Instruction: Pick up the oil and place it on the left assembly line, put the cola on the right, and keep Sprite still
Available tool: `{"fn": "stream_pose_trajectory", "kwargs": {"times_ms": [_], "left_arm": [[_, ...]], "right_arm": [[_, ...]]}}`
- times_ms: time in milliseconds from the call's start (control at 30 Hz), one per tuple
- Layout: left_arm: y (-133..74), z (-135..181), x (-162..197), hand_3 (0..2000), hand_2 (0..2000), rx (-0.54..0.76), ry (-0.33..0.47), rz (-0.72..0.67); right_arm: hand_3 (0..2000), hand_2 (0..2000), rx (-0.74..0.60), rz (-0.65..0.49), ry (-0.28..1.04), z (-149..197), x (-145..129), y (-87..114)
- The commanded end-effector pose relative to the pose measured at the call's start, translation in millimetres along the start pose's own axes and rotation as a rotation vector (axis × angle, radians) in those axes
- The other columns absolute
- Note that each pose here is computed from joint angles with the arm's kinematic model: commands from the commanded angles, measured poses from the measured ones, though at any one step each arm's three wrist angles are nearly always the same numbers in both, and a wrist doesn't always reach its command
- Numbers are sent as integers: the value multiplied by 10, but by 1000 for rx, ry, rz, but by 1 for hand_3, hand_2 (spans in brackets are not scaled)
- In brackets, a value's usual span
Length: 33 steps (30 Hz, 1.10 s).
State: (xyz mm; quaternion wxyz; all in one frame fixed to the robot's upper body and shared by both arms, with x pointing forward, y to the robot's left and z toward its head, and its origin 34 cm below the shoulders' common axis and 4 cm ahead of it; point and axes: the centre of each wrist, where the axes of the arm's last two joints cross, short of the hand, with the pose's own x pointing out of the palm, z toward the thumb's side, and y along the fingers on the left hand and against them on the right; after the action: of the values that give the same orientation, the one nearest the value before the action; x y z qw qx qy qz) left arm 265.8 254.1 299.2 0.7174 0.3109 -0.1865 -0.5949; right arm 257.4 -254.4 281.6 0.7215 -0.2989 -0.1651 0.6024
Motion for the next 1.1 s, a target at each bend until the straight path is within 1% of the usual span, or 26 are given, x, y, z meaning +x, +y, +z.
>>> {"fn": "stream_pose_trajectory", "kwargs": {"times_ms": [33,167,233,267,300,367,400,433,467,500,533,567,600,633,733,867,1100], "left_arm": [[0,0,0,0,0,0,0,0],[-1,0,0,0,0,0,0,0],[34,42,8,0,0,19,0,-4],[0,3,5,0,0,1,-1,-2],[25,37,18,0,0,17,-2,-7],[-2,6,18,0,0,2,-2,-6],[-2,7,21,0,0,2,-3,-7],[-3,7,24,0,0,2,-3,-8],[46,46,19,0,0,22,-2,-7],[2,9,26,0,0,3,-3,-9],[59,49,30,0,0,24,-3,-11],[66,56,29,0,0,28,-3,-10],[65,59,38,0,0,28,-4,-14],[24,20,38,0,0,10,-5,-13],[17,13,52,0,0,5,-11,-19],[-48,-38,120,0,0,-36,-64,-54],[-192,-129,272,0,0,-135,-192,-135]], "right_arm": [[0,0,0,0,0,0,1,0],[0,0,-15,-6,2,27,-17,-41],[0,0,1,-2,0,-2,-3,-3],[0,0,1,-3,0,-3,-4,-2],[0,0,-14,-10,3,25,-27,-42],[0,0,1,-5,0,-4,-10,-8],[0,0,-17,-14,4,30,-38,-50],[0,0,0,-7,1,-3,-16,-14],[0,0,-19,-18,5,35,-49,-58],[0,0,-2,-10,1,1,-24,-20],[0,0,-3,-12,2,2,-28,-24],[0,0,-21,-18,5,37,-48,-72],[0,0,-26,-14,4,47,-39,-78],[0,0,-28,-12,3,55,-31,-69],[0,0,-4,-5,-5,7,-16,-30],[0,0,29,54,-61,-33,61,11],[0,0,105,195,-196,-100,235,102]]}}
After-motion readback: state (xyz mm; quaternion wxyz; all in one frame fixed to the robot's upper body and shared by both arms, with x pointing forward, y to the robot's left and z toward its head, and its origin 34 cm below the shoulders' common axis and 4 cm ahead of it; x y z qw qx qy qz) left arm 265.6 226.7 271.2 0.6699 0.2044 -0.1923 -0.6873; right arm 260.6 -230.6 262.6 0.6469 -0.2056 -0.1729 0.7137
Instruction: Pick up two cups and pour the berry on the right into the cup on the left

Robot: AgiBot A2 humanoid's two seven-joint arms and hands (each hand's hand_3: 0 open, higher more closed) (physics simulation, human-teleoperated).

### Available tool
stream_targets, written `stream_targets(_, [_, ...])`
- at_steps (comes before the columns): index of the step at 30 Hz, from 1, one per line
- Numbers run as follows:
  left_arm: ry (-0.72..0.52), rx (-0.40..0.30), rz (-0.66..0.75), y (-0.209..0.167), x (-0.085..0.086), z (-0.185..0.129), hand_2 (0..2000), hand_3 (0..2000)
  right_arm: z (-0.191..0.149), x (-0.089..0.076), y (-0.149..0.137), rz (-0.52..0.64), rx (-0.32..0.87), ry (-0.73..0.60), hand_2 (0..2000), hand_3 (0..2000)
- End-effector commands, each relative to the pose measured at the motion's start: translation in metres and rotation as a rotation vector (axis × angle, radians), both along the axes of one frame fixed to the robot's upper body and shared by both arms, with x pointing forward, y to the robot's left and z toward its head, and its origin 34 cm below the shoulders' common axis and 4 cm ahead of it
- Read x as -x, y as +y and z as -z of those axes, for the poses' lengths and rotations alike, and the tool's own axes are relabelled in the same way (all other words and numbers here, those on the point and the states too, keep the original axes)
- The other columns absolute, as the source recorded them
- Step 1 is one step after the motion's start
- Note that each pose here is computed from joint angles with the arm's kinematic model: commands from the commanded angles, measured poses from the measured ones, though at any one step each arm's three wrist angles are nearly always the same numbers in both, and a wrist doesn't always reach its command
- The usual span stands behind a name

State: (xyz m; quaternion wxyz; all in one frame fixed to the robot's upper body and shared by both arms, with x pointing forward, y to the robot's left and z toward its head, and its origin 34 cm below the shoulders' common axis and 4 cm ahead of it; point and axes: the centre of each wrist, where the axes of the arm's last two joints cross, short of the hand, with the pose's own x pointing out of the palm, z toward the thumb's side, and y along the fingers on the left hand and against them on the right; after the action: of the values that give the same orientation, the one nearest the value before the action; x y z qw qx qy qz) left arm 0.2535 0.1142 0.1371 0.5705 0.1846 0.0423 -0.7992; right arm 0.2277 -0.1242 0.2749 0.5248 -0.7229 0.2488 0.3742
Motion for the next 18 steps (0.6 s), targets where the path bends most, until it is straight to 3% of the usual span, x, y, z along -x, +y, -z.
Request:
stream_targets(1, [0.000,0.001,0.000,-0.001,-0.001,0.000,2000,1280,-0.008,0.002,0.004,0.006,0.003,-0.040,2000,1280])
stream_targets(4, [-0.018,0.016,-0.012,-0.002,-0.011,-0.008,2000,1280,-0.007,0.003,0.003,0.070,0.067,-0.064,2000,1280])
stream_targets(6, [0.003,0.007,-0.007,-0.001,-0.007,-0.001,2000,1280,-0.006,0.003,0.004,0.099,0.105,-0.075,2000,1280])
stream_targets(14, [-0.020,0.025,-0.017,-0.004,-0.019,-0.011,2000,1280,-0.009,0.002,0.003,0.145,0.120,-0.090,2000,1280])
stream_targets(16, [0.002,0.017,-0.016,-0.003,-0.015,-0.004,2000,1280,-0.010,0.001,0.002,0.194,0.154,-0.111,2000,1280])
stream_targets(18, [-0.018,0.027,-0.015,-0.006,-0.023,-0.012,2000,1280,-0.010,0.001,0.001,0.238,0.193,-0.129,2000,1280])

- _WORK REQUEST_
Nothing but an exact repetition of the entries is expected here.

- _OUTPUT OF THE EXERCISE_
Instruction: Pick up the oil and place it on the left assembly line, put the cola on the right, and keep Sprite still
Available tool: `{"fn": "stream_pose_trajectory", "kwargs": {"times_ms": [_], "left_arm": [[_, ...]], "right_arm": [[_, ...]]}}`
- times_ms: time in milliseconds from the call's start (control at 30 Hz), one per tuple
- Layout: left_arm: y (-133..74), z (-135..181), x (-162..197), hand_3 (0..2000), hand_2 (0..2000), rx (-0.54..0.76), ry (-0.33..0.47), rz (-0.72..0.67); right_arm: hand_3 (0..2000), hand_2 (0..2000), rx (-0.74..0.60), rz (-0.65..0.49), ry (-0.28..1.04), z (-149..197), x (-145..129), y (-87..114)
- The commanded end-effector pose relative to the pose measured at the call's start, translation in millimetres along the start pose's own axes and rotation as a rotation vector (axis × angle, radians) in those axes
- The other columns absolute
- Note that each pose here is computed from joint angles with the arm's kinematic model: commands from the commanded angles, measured poses from the measured ones, though at any one step each arm's three wrist angles are nearly always the same numbers in both, and a wrist doesn't always reach its command
- Numbers are sent as integers: the value multiplied by 10, but by 1000 for rx, ry, rz, but by 1 for hand_3, hand_2 (spans in brackets are not scaled)
- In brackets, a value's usual span
Length: 33 steps (30 Hz, 1.10 s).
State: (xyz mm; quaternion wxyz; all in one frame fixed to the robot's upper body and shared by both arms, with x pointing forward, y to the robot's left and z toward its head, and its origin 34 cm below the shoulders' common axis and 4 cm ahead of it; point and axes: the centre of each wrist, where the axes of the arm's last two joints cross, short of the hand, with the pose's own x pointing out of the palm, z toward the thumb's side, and y along the fingers on the left hand and against them on the right; after the action: of the values that give the same orientation, the one nearest the value before the action; x y z qw qx qy qz) left arm 265.8 254.1 299.2 0.7174 0.3109 -0.1865 -0.5949; right arm 257.4 -254.4 281.6 0.7215 -0.2989 -0.1651 0.6024
Motion for the next 1.1 s, a target at each bend until the straight path is within 1% of the usual span, or 26 are given, x, y, z meaning +x, +y, +z.
>>> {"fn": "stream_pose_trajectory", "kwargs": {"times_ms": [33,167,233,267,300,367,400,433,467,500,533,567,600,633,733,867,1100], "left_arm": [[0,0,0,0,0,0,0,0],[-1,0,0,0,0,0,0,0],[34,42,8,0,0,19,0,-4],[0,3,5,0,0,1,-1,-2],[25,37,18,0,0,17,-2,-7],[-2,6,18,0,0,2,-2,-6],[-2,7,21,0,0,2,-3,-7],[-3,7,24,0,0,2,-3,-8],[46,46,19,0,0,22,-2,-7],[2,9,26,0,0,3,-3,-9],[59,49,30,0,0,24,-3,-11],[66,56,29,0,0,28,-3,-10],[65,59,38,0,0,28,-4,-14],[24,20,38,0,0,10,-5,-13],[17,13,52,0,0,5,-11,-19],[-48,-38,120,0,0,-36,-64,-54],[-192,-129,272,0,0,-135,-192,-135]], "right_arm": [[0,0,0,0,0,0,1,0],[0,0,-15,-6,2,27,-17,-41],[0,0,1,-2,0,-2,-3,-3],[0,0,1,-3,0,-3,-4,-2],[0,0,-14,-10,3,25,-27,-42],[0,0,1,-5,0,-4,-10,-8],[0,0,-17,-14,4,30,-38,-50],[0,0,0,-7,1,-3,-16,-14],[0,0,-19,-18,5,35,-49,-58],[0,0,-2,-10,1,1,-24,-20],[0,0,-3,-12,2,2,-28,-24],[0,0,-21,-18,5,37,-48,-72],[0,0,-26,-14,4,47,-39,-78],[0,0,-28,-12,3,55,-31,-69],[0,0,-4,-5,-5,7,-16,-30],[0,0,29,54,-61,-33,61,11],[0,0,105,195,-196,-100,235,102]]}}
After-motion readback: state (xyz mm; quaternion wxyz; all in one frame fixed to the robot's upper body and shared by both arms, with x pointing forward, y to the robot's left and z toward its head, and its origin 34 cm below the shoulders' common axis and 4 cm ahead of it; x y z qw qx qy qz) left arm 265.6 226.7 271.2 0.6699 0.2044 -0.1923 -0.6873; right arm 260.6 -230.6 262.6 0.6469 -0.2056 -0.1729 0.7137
Instruction: Pick up two cups and pour the berry on the right into the cup on the left

Robot: AgiBot A2 humanoid's two seven-joint arms and hands (each hand's hand_3: 0 open, higher more closed) (physics simulation, human-teleoperated).

### Available tool
stream_targets, written `stream_targets(_, [_, ...])`
- at_steps (comes before the columns): index of the step at 30 Hz, from 1, one per line
- Numbers run as follows:
  left_arm: ry (-0.72..0.52), rx (-0.40..0.30), rz (-0.66..0.75), y (-0.209..0.167), x (-0.085..0.086), z (-0.185..0.129), hand_2 (0..2000), hand_3 (0..2000)
  right_arm: z (-0.191..0.149), x (-0.089..0.076), y (-0.149..0.137), rz (-0.52..0.64), rx (-0.32..0.87), ry (-0.73..0.60), hand_2 (0..2000), hand_3 (0..2000)
- End-effector commands, each relative to the pose measured at the motion's start: translation in metres and rotation as a rotation vector (axis × angle, radians), both along the axes of one frame fixed to the robot's upper body and shared by both arms, with x pointing forward, y to the robot's left and z toward its head, and its origin 34 cm below the shoulders' common axis and 4 cm ahead of it
- Read x as -x, y as +y and z as -z of those axes, for the poses' lengths and rotations alike, and the tool's own axes are relabelled in the same way (all other words and numbers here, those on the point and the states too, keep the original axes)
- The other columns absolute, as the source recorded them
- Step 1 is one step after the motion's start
- Note that each pose here is computed from joint angles with the arm's kinematic model: commands from the commanded angles, measured poses from the measured ones, though at any one step each arm's three wrist angles are nearly always the same numbers in both, and a wrist doesn't always reach its command
- The usual span stands behind a name

State: (xyz m; quaternion wxyz; all in one frame fixed to the robot's upper body and shared by both arms, with x pointing forward, y to the robot's left and z toward its head, and its origin 34 cm below the shoulders' common axis and 4 cm ahead of it; point and axes: the centre of each wrist, where the axes of the arm's last two joints cross, short of the hand, with the pose's own x pointing out of the palm, z toward the thumb's side, and y along the fingers on the left hand and against them on the right; after the action: of the values that give the same orientation, the one nearest the value before the action; x y z qw qx qy qz) left arm 0.2535 0.1142 0.1371 0.5705 0.1846 0.0423 -0.7992; right arm 0.2277 -0.1242 0.2749 0.5248 -0.7229 0.2488 0.3742
Motion for the next 18 steps (0.6 s), targets where the path bends most, until it is straight to 3% of the usual span, x, y, z along -x, +y, -z.
Request:
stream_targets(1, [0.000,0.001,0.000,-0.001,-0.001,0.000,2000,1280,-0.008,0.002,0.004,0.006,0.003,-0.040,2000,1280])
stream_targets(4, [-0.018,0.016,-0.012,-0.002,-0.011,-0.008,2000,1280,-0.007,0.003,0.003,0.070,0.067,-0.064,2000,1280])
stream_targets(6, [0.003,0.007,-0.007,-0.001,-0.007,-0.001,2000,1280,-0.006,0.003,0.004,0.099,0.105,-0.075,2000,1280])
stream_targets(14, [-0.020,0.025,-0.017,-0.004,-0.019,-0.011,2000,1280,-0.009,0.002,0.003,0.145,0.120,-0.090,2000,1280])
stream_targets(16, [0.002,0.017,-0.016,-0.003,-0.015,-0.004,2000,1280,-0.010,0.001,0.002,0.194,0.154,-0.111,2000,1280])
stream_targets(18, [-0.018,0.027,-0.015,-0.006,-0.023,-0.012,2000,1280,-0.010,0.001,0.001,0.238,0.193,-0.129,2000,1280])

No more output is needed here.